The increasing global scarcity of freshwater resources challenges the long-term viability of conventional water electrolysis for large-scale hydrogen production. Direct seawater electrolysis (DSE) offers a more sustainable alternative; however, the high chloride content and biological impurities typical of natural seawater significantly compromise electrode stability, accelerate corrosion, and hinder catalytic performance. To address these limitations, this study focuses on designing corrosion-resistant, electrocatalysts capable of efficient operation under alkaline seawater conditions.
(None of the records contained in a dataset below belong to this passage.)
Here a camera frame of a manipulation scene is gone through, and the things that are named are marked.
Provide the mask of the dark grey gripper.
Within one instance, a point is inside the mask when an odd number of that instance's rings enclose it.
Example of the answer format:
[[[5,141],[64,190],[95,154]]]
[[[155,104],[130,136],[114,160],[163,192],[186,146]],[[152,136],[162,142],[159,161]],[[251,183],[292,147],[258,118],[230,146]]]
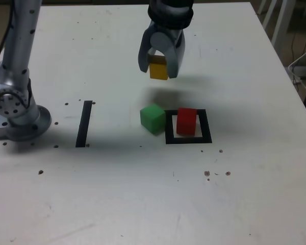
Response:
[[[185,51],[182,30],[172,30],[151,24],[143,33],[138,53],[138,65],[146,73],[150,60],[150,78],[168,80],[176,78]]]

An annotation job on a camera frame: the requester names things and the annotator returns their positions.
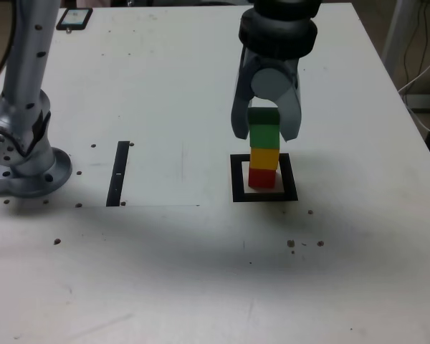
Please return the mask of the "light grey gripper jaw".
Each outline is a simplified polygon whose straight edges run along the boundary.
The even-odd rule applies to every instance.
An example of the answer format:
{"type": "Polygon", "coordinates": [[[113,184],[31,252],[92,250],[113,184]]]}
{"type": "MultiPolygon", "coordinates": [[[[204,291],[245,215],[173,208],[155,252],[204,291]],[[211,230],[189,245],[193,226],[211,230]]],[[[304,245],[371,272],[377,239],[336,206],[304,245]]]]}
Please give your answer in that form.
{"type": "Polygon", "coordinates": [[[298,74],[264,68],[254,74],[251,88],[255,97],[277,106],[279,131],[284,141],[294,140],[302,121],[298,74]]]}

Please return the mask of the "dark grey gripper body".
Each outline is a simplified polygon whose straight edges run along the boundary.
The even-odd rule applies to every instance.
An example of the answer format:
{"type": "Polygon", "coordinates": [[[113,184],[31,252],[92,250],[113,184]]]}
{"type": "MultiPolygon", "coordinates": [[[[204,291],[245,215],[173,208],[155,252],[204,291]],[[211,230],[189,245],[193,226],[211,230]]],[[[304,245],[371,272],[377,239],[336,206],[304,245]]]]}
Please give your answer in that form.
{"type": "Polygon", "coordinates": [[[257,54],[246,47],[242,48],[242,54],[240,59],[240,70],[243,70],[251,61],[257,61],[261,68],[278,67],[282,72],[290,74],[298,73],[298,62],[299,59],[275,59],[270,57],[264,57],[257,54]]]}

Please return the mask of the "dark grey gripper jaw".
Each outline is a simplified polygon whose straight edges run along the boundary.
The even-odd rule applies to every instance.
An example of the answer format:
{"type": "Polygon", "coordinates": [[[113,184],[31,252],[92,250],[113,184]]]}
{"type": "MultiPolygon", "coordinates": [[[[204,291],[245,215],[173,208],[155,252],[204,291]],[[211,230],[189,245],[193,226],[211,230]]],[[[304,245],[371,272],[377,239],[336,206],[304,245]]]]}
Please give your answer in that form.
{"type": "Polygon", "coordinates": [[[247,111],[249,103],[254,97],[251,81],[255,72],[255,62],[249,62],[239,70],[236,92],[231,109],[231,127],[234,135],[240,139],[246,139],[249,133],[247,111]]]}

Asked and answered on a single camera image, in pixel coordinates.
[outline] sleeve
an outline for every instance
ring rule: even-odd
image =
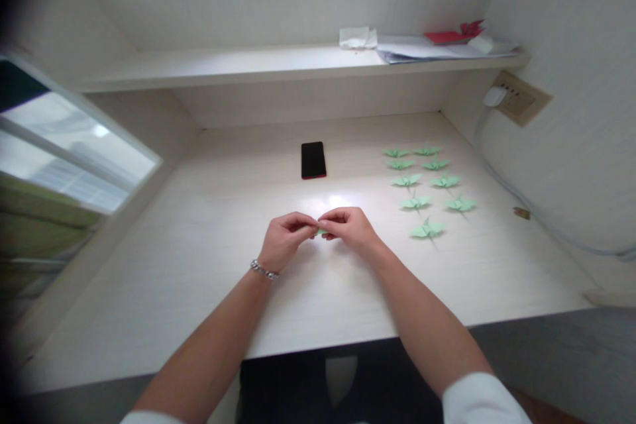
[[[495,376],[469,374],[442,396],[445,424],[532,424],[517,400]]]
[[[121,424],[183,424],[179,419],[168,414],[153,411],[133,411],[126,414]]]

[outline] white shelf
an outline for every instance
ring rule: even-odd
[[[521,53],[509,58],[388,65],[374,50],[346,51],[333,44],[253,50],[145,52],[129,56],[81,80],[74,85],[74,89],[83,93],[97,93],[343,76],[517,68],[526,65],[529,58],[529,55]]]

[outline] smartphone
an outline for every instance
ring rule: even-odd
[[[306,142],[301,145],[303,179],[315,179],[327,175],[325,152],[322,142]]]

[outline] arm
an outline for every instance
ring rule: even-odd
[[[468,330],[380,240],[361,209],[334,209],[324,214],[319,223],[329,232],[323,238],[341,238],[371,266],[404,348],[438,396],[467,374],[492,374]]]
[[[298,246],[313,238],[317,225],[298,212],[272,220],[258,263],[280,272]],[[271,287],[271,280],[249,270],[161,368],[133,410],[168,414],[187,424],[205,422],[239,370]]]

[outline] silver bracelet
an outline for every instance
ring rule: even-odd
[[[265,270],[263,267],[261,267],[260,263],[258,263],[258,260],[256,259],[252,260],[252,263],[250,263],[250,267],[255,272],[258,272],[261,275],[265,275],[270,280],[275,280],[276,278],[279,277],[279,275],[276,272],[270,272],[269,270]]]

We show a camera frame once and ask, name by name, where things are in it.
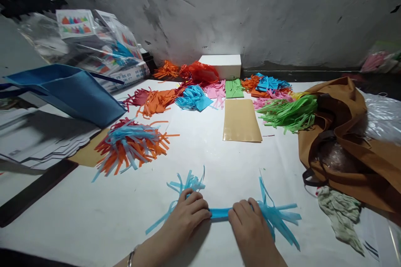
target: brown fabric bag
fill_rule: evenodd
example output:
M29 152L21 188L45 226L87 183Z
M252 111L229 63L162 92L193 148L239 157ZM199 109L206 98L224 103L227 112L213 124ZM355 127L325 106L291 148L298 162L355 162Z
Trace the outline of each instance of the brown fabric bag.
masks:
M318 96L315 123L310 130L300 131L299 158L307 171L304 183L309 186L328 184L379 209L401 213L401 147L393 143L365 140L349 130L366 113L365 100L349 77L320 83L306 90ZM336 140L355 159L373 170L372 173L340 173L321 163L319 149ZM320 183L309 181L315 175Z

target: blue felt bag
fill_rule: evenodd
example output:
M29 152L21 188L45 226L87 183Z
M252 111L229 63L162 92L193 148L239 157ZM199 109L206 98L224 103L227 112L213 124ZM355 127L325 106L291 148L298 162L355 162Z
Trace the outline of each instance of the blue felt bag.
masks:
M20 89L1 92L0 98L30 91L71 117L84 119L104 128L126 111L93 76L124 84L103 75L89 74L79 68L54 64L6 76L5 79L11 84L1 85L0 89L9 86Z

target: white tabletop
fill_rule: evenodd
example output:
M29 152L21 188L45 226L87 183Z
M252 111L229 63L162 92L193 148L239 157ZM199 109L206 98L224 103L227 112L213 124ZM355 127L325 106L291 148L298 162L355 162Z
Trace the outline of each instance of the white tabletop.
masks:
M295 92L316 83L293 83ZM169 90L177 83L147 80L116 95L124 100L137 88ZM287 223L301 252L276 232L276 245L289 266L373 266L369 255L361 256L335 238L330 220L320 210L314 189L304 188L304 166L298 157L298 137L283 135L258 119L262 143L223 141L224 110L183 111L175 104L151 120L166 120L171 137L166 156L134 171L104 177L91 183L95 168L79 166L56 187L5 228L0 229L0 247L58 260L77 266L112 266L147 236L145 230L166 213L177 193L166 182L188 171L201 176L201 191L210 208L231 207L240 199L261 200L258 183L261 172L266 188L277 206L297 203L292 209L302 216L299 226ZM47 105L44 110L59 113ZM133 118L130 107L125 116ZM38 175L5 173L0 176L0 204L17 194ZM229 222L205 225L173 262L177 266L243 266Z

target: bracelet
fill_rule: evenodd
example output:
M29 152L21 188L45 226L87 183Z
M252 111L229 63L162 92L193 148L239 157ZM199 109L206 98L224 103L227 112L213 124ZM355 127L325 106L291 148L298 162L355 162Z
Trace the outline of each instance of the bracelet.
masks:
M128 263L127 263L127 267L132 267L132 257L135 254L135 250L137 250L138 245L135 246L135 248L130 252L129 257L128 257Z

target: wrist
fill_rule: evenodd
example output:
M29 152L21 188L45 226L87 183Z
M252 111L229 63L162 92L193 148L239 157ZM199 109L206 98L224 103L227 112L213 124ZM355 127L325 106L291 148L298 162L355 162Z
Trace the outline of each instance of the wrist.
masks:
M159 267L167 259L156 234L138 245L132 257L132 267Z

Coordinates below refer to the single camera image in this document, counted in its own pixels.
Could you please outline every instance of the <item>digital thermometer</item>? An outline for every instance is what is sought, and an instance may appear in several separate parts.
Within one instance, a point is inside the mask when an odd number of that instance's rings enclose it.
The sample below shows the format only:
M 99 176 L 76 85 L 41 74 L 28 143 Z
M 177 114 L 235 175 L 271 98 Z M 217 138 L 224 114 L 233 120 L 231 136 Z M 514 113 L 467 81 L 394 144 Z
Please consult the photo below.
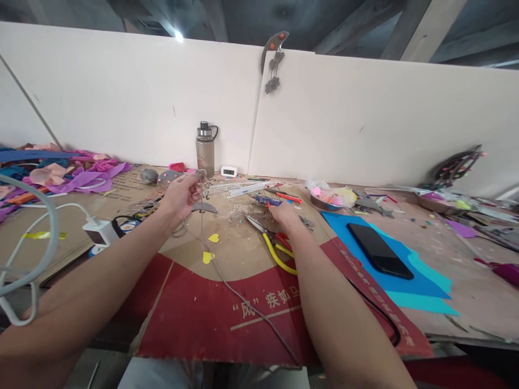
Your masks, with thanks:
M 238 176 L 238 168 L 233 166 L 222 166 L 220 174 L 225 177 L 236 177 Z

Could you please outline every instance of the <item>white board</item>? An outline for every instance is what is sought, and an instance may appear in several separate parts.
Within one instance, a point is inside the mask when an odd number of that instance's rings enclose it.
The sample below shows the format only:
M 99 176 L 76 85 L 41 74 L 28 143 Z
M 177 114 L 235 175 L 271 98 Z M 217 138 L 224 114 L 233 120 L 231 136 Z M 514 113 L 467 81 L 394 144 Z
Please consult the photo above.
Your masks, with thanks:
M 219 126 L 216 169 L 246 172 L 259 46 L 0 23 L 0 53 L 69 148 L 196 167 L 201 120 Z
M 53 142 L 52 137 L 0 61 L 0 145 L 20 147 L 48 142 Z
M 519 72 L 293 53 L 278 75 L 260 94 L 249 174 L 416 185 L 481 143 L 489 156 L 463 189 L 519 182 Z

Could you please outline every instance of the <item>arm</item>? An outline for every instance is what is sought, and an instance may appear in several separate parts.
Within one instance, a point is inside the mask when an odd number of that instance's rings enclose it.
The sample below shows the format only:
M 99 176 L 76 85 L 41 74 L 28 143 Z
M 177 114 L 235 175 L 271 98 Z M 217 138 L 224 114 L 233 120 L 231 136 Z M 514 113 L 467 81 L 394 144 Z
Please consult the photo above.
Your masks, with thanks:
M 198 182 L 195 174 L 173 181 L 154 214 L 40 299 L 31 324 L 10 326 L 0 336 L 0 377 L 12 387 L 61 387 L 59 382 L 64 384 L 81 352 L 119 310 L 152 257 L 200 199 Z
M 380 324 L 294 207 L 283 203 L 270 212 L 290 238 L 304 321 L 331 387 L 416 389 Z

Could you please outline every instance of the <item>forearm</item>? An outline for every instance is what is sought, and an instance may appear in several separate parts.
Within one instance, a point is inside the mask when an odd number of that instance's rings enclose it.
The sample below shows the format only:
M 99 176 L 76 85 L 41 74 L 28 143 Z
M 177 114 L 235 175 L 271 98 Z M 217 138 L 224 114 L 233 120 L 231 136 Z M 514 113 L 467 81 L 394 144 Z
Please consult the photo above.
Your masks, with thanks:
M 157 211 L 60 280 L 40 299 L 33 323 L 11 326 L 0 337 L 2 354 L 51 362 L 85 348 L 126 300 L 175 224 Z
M 311 234 L 301 224 L 287 234 L 305 323 L 332 386 L 415 388 L 380 324 Z

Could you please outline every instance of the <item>charging cable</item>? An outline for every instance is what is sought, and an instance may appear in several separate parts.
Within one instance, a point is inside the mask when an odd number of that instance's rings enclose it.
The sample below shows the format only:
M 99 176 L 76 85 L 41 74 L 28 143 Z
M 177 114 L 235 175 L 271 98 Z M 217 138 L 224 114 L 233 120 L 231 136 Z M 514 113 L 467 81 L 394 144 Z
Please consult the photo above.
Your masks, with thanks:
M 31 207 L 37 207 L 37 208 L 47 208 L 48 212 L 44 215 L 40 216 L 31 226 L 24 232 L 20 240 L 18 241 L 18 244 L 16 245 L 14 251 L 11 254 L 11 257 L 8 259 L 5 266 L 0 266 L 0 271 L 2 274 L 0 274 L 0 307 L 4 310 L 5 314 L 9 318 L 9 321 L 11 324 L 15 326 L 24 326 L 29 324 L 34 320 L 36 317 L 36 314 L 38 313 L 38 285 L 34 282 L 36 278 L 38 278 L 45 269 L 50 265 L 52 260 L 54 259 L 54 255 L 56 254 L 56 250 L 58 247 L 58 240 L 59 240 L 59 226 L 58 226 L 58 216 L 56 210 L 60 208 L 64 208 L 66 206 L 75 206 L 79 209 L 81 209 L 86 214 L 86 219 L 89 222 L 92 222 L 94 224 L 99 224 L 99 220 L 90 215 L 88 211 L 80 204 L 76 203 L 69 203 L 69 204 L 63 204 L 58 207 L 56 207 L 52 201 L 43 193 L 36 190 L 30 185 L 27 185 L 26 183 L 20 182 L 16 179 L 13 179 L 11 177 L 7 177 L 4 175 L 0 175 L 0 180 L 5 181 L 8 184 L 12 184 L 14 186 L 20 187 L 23 190 L 28 191 L 29 193 L 36 196 L 39 200 L 42 201 L 43 205 L 33 205 Z M 50 237 L 49 237 L 49 243 L 47 245 L 47 248 L 45 250 L 45 254 L 43 255 L 42 259 L 39 261 L 38 265 L 32 269 L 30 272 L 17 270 L 12 266 L 12 263 L 14 262 L 17 253 L 20 250 L 20 247 L 23 244 L 24 236 L 27 233 L 30 233 L 31 230 L 43 219 L 45 219 L 47 216 L 50 218 Z M 12 283 L 5 285 L 5 277 L 7 273 L 15 273 L 15 274 L 21 274 L 22 277 L 16 281 L 13 281 Z M 23 287 L 25 285 L 29 284 L 31 286 L 31 315 L 27 320 L 20 320 L 17 316 L 14 310 L 12 309 L 9 302 L 4 297 L 6 294 Z

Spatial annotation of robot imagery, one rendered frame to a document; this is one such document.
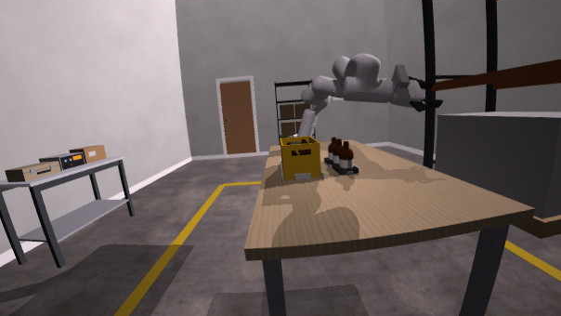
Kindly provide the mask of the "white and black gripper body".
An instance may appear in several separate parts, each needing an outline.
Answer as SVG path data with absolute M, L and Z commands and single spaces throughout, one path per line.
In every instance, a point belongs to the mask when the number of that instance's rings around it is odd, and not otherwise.
M 408 88 L 397 87 L 395 92 L 393 88 L 393 95 L 389 102 L 394 105 L 413 108 L 410 105 L 410 101 L 419 101 L 423 99 L 424 94 L 419 83 L 415 80 L 410 80 Z

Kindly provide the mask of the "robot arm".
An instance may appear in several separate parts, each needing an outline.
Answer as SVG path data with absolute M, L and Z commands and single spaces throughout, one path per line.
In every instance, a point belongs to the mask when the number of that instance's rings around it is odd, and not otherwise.
M 357 72 L 355 64 L 357 64 Z M 298 135 L 294 135 L 294 138 L 312 137 L 318 114 L 328 106 L 330 96 L 340 99 L 344 97 L 347 101 L 388 103 L 392 98 L 393 88 L 394 92 L 397 87 L 408 88 L 410 79 L 404 65 L 396 65 L 392 79 L 378 78 L 380 68 L 380 60 L 370 54 L 358 54 L 351 59 L 347 57 L 336 59 L 333 63 L 333 74 L 337 80 L 317 76 L 312 82 L 312 89 L 310 87 L 303 90 L 301 100 L 316 106 L 304 110 Z M 317 98 L 312 90 L 324 100 L 316 101 Z M 329 96 L 321 94 L 329 94 Z

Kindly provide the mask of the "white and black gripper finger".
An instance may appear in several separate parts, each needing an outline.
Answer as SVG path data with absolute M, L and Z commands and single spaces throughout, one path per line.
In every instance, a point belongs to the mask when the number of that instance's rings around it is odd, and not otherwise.
M 425 105 L 422 101 L 426 102 Z M 421 101 L 410 101 L 410 105 L 417 111 L 422 112 L 425 111 L 428 107 L 430 108 L 438 108 L 443 103 L 443 100 L 440 99 L 426 99 L 424 98 Z M 424 105 L 424 106 L 423 106 Z
M 427 82 L 427 81 L 423 81 L 423 80 L 418 80 L 416 78 L 412 78 L 410 76 L 408 76 L 410 80 L 415 80 L 419 83 L 421 89 L 431 89 L 433 87 L 433 85 L 435 84 L 435 82 Z

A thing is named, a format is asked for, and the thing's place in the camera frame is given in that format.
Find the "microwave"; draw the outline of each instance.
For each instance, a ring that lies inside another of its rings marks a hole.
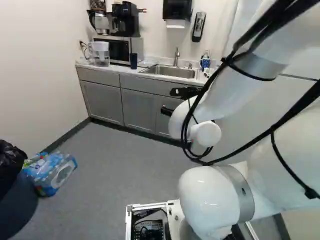
[[[97,35],[94,42],[108,42],[110,63],[131,65],[130,54],[136,53],[138,62],[144,60],[144,39],[142,37]]]

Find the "black trash bag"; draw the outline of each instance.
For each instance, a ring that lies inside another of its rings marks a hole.
[[[16,181],[27,158],[24,151],[0,139],[0,201]]]

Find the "water bottle pack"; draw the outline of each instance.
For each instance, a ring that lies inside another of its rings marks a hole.
[[[50,197],[78,167],[76,159],[70,154],[59,151],[47,154],[39,153],[25,162],[23,172],[32,180],[41,196]]]

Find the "gray cabinet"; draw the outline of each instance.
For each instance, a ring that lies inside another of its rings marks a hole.
[[[155,133],[157,96],[121,89],[124,125],[140,131]]]
[[[155,134],[168,137],[169,135],[169,116],[161,114],[160,110],[163,105],[165,105],[168,109],[176,109],[183,100],[167,97],[167,96],[157,96],[157,108],[156,108],[156,119],[155,119]]]
[[[171,89],[187,87],[185,84],[130,75],[120,75],[120,83],[122,89],[136,90],[168,97],[170,96]]]
[[[120,88],[119,74],[77,67],[79,80]]]
[[[80,85],[90,117],[124,125],[120,88],[86,81]]]

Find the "black handle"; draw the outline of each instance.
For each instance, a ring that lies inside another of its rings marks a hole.
[[[171,89],[170,96],[181,97],[182,100],[187,100],[198,95],[201,89],[202,87],[194,87],[194,86],[175,87]]]
[[[174,112],[173,109],[170,109],[170,108],[167,108],[165,105],[163,105],[161,107],[161,110],[160,110],[161,114],[163,115],[166,115],[168,117],[171,117],[172,116],[172,113]]]

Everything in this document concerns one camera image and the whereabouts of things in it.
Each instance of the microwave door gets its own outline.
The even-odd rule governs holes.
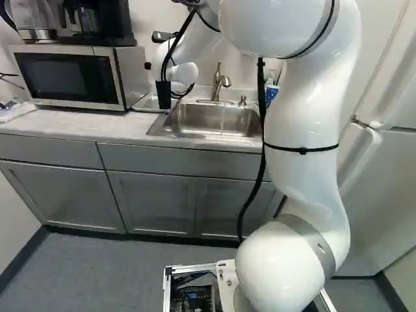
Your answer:
[[[124,108],[115,62],[108,55],[14,53],[35,102],[89,109]]]

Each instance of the gray floor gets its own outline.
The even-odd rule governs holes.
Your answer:
[[[161,312],[162,271],[235,250],[50,234],[0,298],[1,312]],[[333,280],[338,312],[391,312],[371,280]]]

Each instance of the sink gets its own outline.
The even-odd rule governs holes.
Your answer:
[[[257,105],[232,103],[178,103],[168,116],[161,115],[148,135],[183,138],[261,138]]]

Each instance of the gray countertop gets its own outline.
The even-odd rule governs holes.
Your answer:
[[[206,140],[149,136],[158,114],[38,109],[0,125],[0,134],[196,150],[260,153],[261,143],[244,138]]]

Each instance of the refrigerator handle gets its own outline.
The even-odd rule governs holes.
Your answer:
[[[362,173],[362,171],[369,163],[370,159],[372,159],[372,156],[375,154],[376,150],[378,150],[382,143],[382,137],[377,131],[371,129],[370,127],[366,127],[365,131],[371,136],[371,143],[369,147],[365,150],[364,154],[360,157],[359,161],[352,169],[351,173],[345,179],[344,183],[339,188],[339,193],[341,194],[341,197],[348,193],[352,185],[356,182],[360,173]]]

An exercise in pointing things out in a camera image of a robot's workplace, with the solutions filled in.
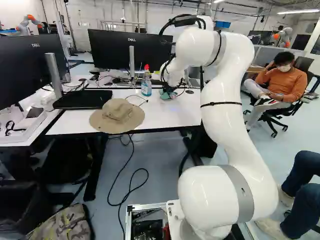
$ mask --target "black laptop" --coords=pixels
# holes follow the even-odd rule
[[[102,109],[111,98],[111,90],[78,90],[63,95],[52,106],[64,110]]]

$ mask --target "orange sweater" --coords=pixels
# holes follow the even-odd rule
[[[293,103],[299,100],[307,87],[307,74],[293,68],[289,72],[282,72],[275,68],[260,72],[256,77],[257,84],[269,82],[268,90],[275,94],[284,94],[283,101]]]

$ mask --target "dell monitor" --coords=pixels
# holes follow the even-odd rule
[[[0,37],[0,110],[51,82],[45,53],[54,53],[60,78],[69,72],[57,34]]]
[[[134,68],[159,71],[169,60],[173,36],[88,29],[94,66],[101,69],[128,69],[129,46],[134,46]]]

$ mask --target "plastic bottle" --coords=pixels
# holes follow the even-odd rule
[[[149,97],[152,93],[152,83],[150,81],[150,71],[149,71],[149,65],[146,64],[144,66],[144,74],[142,76],[142,82],[141,82],[141,93],[142,95]]]

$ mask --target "dell logo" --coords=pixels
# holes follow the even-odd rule
[[[31,46],[33,48],[39,48],[40,47],[39,43],[31,43]]]
Nickel foam was selected as the conductive substrate and was modified via hydrothermal synthesis with copper carbonate hydroxide (CuCH), molybdenum carbonate hydroxide (MoCH), and a bimetallic copper–molybdenum carbonate hydroxide (CuMoCH). These carbonate–hydroxide phases can play dual roles: (i) suppressing chloride-induced degradation through localized alkalinity modulation and (ii) enhancing HER activity by promoting water dissociation and strengthening hydrogen adsorption. Incorporating Mo further contributes to corrosion resistance and improves electronic conductivity. To simulate realistic yet controlled seawater conditions, natural seawater was blended with 1 M KOH to form an alkaline, anion-rich electrolyte. Electrochemical testing in a standard three-electrode configuration (working: modified Ni foam; counter: graphite; reference: Ag/AgCl) showed that CuCH-modified electrodes achieved an overpotential as low as 153 mV at 10 mA/cm² for the hydrogen evolution reaction (HER). Enhanced charge-transfer kinetics and reduced interfacial impedance were consistently observed through CV, LSV, and EIS analyses. Ongoing testing of MoCH and CuMoCH is expected to yield comparable HER performance while offering superior corrosion resistance and long-term durability. Current findings demonstrate that carbonate–hydroxide surface engineering of nickel foam is a promising approach to stabilizing electrodes for DSE under alkaline seawater environments. Future work should prioritize scale-up of synthesis, systematic durability testing, and achieving stable operation at industrial current densities in unmodified natural seawater.